We do not share your data with third parties for their own independent marketing purposes.

9. Your Rights Under GDPR

You have the following rights in relation to your personal data, subject to certain conditions and exemptions:

  • Right of access: to obtain confirmation whether we process your data and to receive a copy of it.

  • Right to rectification: to correct inaccurate or incomplete data.

  • Right to erasure ("right to be forgotten"): to request deletion of your data when it is no longer needed or if processing is unlawful.

  • Right to restriction: to request that we limit processing under certain circumstances.

  • Right to data portability: to receive your data in a structured, commonly used format and to transmit it to another controller where technically feasible.

  • Right to object:

    • to processing based on our legitimate interests, for reasons relating to your particular situation,

    • to direct marketing at any time (including profiling related to such marketing, if any).
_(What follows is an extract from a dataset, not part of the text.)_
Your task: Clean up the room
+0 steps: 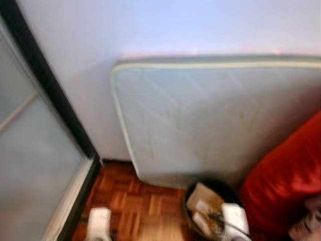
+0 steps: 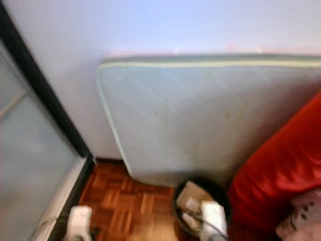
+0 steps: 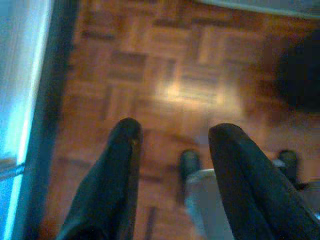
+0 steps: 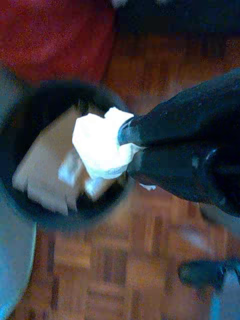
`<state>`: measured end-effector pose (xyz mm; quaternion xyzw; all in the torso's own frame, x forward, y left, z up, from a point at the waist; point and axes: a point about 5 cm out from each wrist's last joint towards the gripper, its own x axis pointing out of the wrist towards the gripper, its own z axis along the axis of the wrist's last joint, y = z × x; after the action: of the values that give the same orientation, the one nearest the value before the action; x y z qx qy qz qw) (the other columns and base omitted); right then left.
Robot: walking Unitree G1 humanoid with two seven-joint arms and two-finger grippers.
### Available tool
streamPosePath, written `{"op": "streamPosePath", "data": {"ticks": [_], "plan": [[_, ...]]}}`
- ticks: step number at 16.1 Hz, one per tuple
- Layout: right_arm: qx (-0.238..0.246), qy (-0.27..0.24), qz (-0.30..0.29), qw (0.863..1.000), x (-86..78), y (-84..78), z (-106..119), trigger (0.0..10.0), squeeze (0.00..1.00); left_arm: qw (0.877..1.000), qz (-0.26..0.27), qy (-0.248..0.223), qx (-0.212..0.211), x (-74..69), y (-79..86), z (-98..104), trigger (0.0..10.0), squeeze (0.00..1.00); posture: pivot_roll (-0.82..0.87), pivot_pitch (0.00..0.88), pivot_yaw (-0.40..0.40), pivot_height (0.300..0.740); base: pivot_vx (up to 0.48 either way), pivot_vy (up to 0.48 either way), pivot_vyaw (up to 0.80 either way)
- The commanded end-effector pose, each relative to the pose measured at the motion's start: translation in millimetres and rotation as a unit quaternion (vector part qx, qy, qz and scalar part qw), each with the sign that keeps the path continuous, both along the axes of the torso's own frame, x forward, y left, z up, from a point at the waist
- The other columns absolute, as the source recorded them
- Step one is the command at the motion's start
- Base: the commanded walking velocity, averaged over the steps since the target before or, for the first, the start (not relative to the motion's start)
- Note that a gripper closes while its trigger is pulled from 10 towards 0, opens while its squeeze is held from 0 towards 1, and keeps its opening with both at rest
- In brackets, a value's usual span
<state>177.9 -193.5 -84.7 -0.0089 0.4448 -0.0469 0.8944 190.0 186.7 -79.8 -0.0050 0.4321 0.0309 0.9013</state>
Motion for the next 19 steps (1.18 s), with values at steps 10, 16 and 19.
{"op": "streamPosePath", "data": {"ticks": [10, 16, 19], "plan": [[0.018, -0.02, 0.004, 1.0, 12.7, 14.7, 4, 10.0, 0.0, 1.0, 0.008, 0.012, 0.015, -5.6, 14.2, -1, 10.0, 0.0, -0.01, 0.009, 0.033, 0.74, 0.266, 0.0, -0.27], [0.019, -0.044, 0.002, 0.999, 21.8, 13.8, 10, 10.0, 0.0, 1.0, 0.014, 0.007, 0.012, -5.8, 13.4, -1, 10.0, 0.0, -0.01, 0.007, 0.029, 0.74, 0.086, 0.0, 0.0], [0.016, -0.063, -0.004, 0.998, 31.5, 11.8, 16, 10.0, 0.0, 1.0, 0.015, 0.006, 0.01, -6.0, 12.8, -1, 10.0, 0.0, -0.01, 0.012, 0.027, 0.74, 0.0, 0.0, 0.0]]}}
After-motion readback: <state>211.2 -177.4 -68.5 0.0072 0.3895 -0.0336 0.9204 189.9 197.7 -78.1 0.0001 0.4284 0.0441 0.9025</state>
  • Right to withdraw consent: where processing is based on your consent, you may withdraw it at any time; this will not affect processing that took place before withdrawal.
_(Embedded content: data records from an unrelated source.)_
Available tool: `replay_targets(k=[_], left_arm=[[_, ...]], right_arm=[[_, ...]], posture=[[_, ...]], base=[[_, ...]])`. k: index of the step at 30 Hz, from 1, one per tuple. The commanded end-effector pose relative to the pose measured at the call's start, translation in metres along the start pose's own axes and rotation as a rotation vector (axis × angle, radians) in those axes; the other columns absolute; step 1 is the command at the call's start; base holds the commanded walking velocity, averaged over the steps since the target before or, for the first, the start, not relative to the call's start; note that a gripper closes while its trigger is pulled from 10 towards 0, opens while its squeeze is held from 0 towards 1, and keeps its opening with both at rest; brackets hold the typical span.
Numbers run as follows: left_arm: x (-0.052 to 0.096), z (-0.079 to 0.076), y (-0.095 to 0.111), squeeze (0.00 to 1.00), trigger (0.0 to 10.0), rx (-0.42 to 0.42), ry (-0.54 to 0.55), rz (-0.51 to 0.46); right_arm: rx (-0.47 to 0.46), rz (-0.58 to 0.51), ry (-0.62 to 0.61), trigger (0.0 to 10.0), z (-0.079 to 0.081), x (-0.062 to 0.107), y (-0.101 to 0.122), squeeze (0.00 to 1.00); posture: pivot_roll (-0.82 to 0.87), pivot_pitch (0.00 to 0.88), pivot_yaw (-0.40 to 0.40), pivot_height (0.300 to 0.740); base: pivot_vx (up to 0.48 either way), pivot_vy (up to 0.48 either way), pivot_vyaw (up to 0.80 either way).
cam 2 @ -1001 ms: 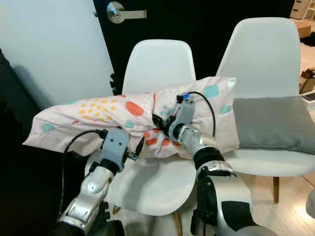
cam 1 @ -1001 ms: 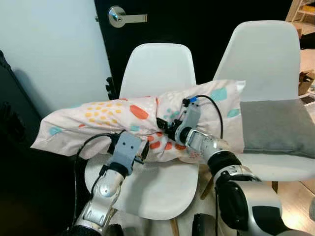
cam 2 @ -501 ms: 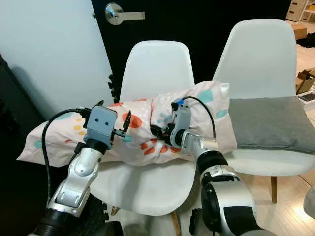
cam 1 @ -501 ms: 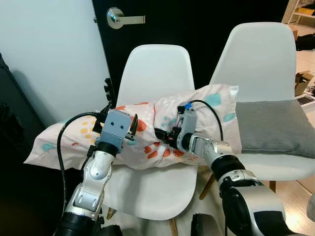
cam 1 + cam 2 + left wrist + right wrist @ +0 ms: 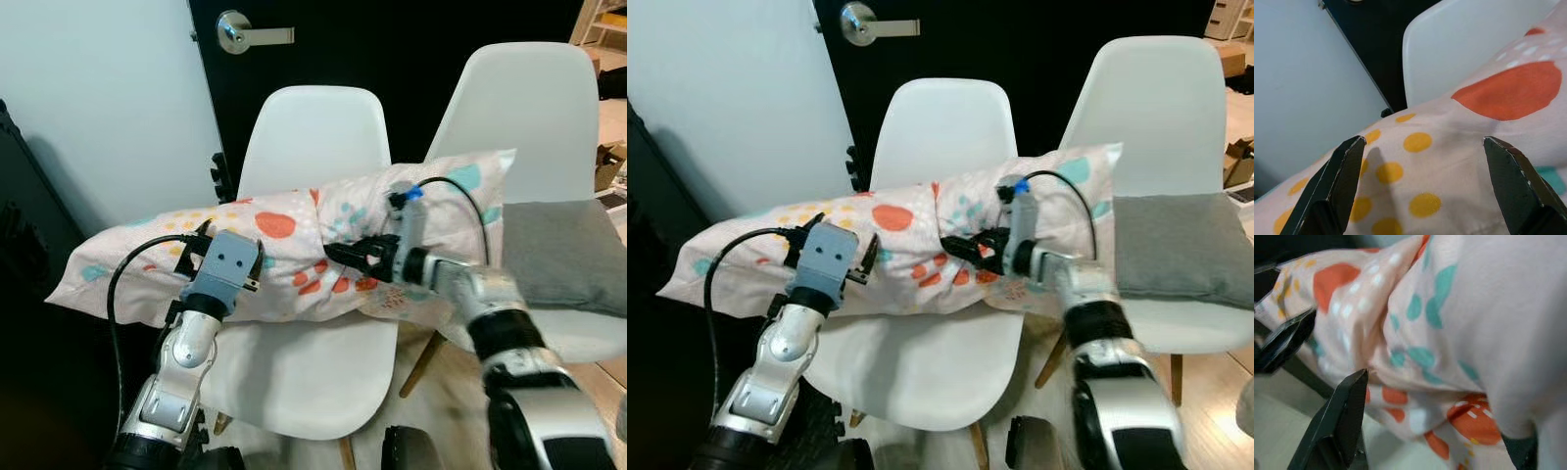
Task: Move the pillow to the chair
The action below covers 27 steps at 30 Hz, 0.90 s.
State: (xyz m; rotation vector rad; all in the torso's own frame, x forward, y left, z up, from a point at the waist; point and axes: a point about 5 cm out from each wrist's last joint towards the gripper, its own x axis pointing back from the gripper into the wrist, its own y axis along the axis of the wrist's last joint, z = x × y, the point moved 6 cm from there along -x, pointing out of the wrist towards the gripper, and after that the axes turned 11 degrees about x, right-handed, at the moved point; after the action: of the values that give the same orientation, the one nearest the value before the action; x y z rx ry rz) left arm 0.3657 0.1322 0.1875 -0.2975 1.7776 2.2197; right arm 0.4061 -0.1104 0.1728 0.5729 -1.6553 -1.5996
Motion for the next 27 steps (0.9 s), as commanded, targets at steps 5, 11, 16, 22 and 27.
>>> replay_targets(k=[5, 11, 16, 22, 27], left_arm=[[0.003, 0.012, -0.006, 0.0, 10.0, -0.032, 0.031, 0.025], [0.003, 0.017, -0.006, 0.0, 10.0, -0.048, 0.046, 0.032], [0.003, 0.021, -0.006, 0.0, 10.0, -0.055, 0.065, 0.036], [0.006, 0.02, -0.009, 0.0, 10.0, -0.062, 0.062, 0.049], [0.009, 0.017, -0.014, 0.0, 10.0, -0.066, 0.05, 0.069]], right_arm=[[0.26, -0.117, 0.188, 10.0, 0.031, 0.036, 0.028, 0.0], [0.319, -0.256, 0.182, 10.0, 0.025, 0.063, 0.052, 0.0], [0.334, -0.447, 0.213, 10.0, 0.035, 0.085, 0.086, 0.0], [0.289, -0.586, 0.155, 10.0, 0.027, 0.095, 0.108, 0.0], [0.097, -0.505, -0.128, 10.0, -0.028, 0.071, 0.093, 0.0]], posture=[[-0.01, 0.07, 0.027, 0.555], [-0.01, 0.069, 0.026, 0.555], [0.0, 0.069, 0.025, 0.555], [0.0, 0.068, 0.026, 0.555], [0.0, 0.067, 0.026, 0.555]], base=[[0.0, 0.0, 0.0], [0.0, 0.0, 0.0], [0.0, 0.0, 0.0], [0.0, 0.0, 0.0], [0.0, 0.0, 0.0]])
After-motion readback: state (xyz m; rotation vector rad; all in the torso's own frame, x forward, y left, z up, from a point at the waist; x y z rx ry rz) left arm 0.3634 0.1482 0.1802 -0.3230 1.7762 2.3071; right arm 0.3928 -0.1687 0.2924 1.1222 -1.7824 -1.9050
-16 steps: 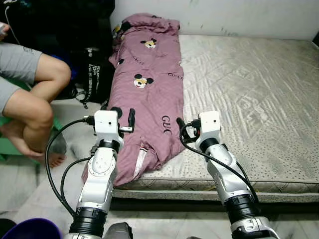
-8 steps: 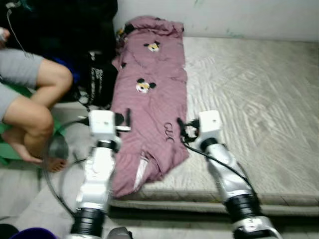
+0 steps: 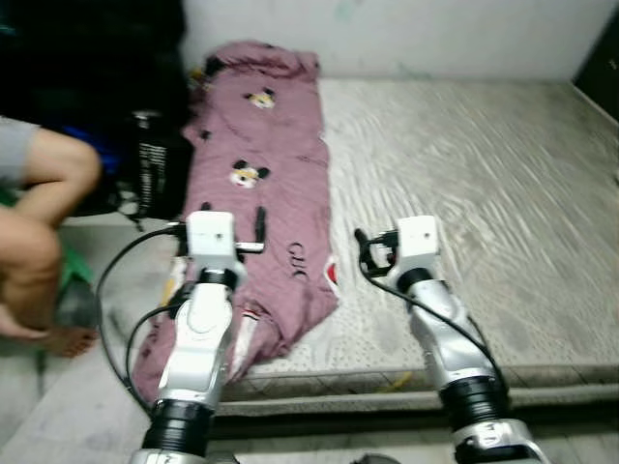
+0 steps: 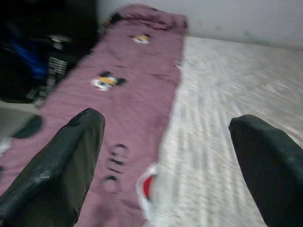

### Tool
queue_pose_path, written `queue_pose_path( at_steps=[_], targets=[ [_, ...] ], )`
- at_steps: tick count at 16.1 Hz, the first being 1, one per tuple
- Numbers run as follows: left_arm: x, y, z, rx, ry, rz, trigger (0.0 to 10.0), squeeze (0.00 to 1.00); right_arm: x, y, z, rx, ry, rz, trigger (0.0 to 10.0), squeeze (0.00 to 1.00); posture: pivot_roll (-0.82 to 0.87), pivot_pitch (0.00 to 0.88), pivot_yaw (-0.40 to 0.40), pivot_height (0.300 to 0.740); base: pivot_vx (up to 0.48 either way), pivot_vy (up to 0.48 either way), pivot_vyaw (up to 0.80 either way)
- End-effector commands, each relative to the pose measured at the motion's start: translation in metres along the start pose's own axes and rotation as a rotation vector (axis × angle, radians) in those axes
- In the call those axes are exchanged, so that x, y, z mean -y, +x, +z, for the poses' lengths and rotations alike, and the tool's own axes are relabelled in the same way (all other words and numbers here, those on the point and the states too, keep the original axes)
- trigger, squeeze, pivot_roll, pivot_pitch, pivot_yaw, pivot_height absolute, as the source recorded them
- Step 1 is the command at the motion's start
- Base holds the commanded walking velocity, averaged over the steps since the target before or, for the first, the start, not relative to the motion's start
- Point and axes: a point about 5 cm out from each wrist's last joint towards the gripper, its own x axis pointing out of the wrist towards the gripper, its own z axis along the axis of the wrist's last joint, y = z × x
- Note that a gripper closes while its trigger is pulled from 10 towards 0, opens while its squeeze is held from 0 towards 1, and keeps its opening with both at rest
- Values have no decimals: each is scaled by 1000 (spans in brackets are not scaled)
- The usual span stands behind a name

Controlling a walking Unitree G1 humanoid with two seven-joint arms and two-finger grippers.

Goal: Clean up the room

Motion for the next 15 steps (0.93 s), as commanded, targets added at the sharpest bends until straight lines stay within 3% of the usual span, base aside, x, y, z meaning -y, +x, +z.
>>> queue_pose_path(
  at_steps=[1,4,10,11,15],
  targets=[
    [-1,0,-2,-17,0,2,10000,0,-1,2,3,4,-1,4,10000,0,77,0,-26,740,0,0,0],
    [0,-1,-4,-29,-10,-6,10000,0,-1,2,2,-4,2,2,10000,0,73,0,-24,740,0,451,-460],
    [-1,-1,-4,-37,-28,0,10000,0,-1,2,2,-5,3,2,10000,0,74,0,-24,740,0,480,0],
    [1,-1,0,-1,13,-9,10000,0,0,2,2,-7,3,2,10000,0,71,0,-25,740,0,0,0],
    [2,-1,0,0,-16,-21,10000,0,-1,2,2,-9,2,2,10000,0,72,0,-25,740,0,0,0]
  ],
)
To exercise any of these rights, contact us at eko@heir.se. We may need to verify your identity before fulfilling your request.

We aim to respond within 30 days, as required by law.

10. Children’s Privacy

Our Website and products are not intended for children under 16.

We do not knowingly collect personal data from children. If you believe that a child has provided us with personal data, please contact us, and we will take steps to delete such data where required.

11. International Data Transfers

Our main operations are based in Poland and the EU. Some of our service providers may process data outside the European Economic Area (EEA).

Where personal data is transferred outside the EEA, we ensure that an appropriate level of protection is in place, for example through:

  • adequacy decisions by the European Commission, or

  • Standard Contractual Clauses (SCCs), or

  • other mechanisms compliant with GDPR.

You can contact us for more details about specific transfers related to your data.

12. Data Breach Notification

In the unlikely event of a personal data breach likely to result in a risk to your rights and freedoms, we will:

  • assess the scope and impact,

  • notify relevant supervisory authorities as required,

  • inform affected individuals without undue delay when mandated by law,

  • take steps to mitigate and remediate the incident.

13. Marketing Communications

We prefer quiet, relevant communication.

  • We will only send you marketing emails (for example, about limited runs or samples) if you have explicitly opted in.

  • Each message will contain a simple way to unsubscribe (for example, a link or clear instructions).

  • If you unsubscribe, we will stop sending marketing messages, although we may still contact you about orders, legal obligations, or important service updates.

14. Supervisory Authority

If you are not satisfied with how we handle your personal data, you have the right to lodge a complaint with your local data protection authority.

In Poland, this is:

Urząd Ochrony Danych Osobowych (UODO)
ul. Stawki 2
00-193 Warsaw, Poland
Website: https://uodo.gov.pl/en

We would, however, appreciate the chance to address your concerns first, so please consider contacting us at eko@heir.se.

15. Changes to This Privacy Policy

We may update this Policy from time to time, for example to reflect:

  • changes in our practices,

  • new legal requirements,

  • new tools or services we use,

  • feedback from our community.

The "Last updated" date at the top shows when it was last revised. Material changes will be highlighted on the Website where appropriate.

16. Language

This Privacy Policy may be made available in both Polish and English.

In case of any discrepancy, inconsistency, or doubt as to interpretation, including in any dispute or complaint, the Polish language version shall prevail for data subjects in Poland. The English version is provided for convenience only.

17. Contact

For any privacy questions, requests, or concerns, you can reach us at:

Email: eko@heir.se
Website: https://heir.se

We aim to respond within 30 days, often sooner.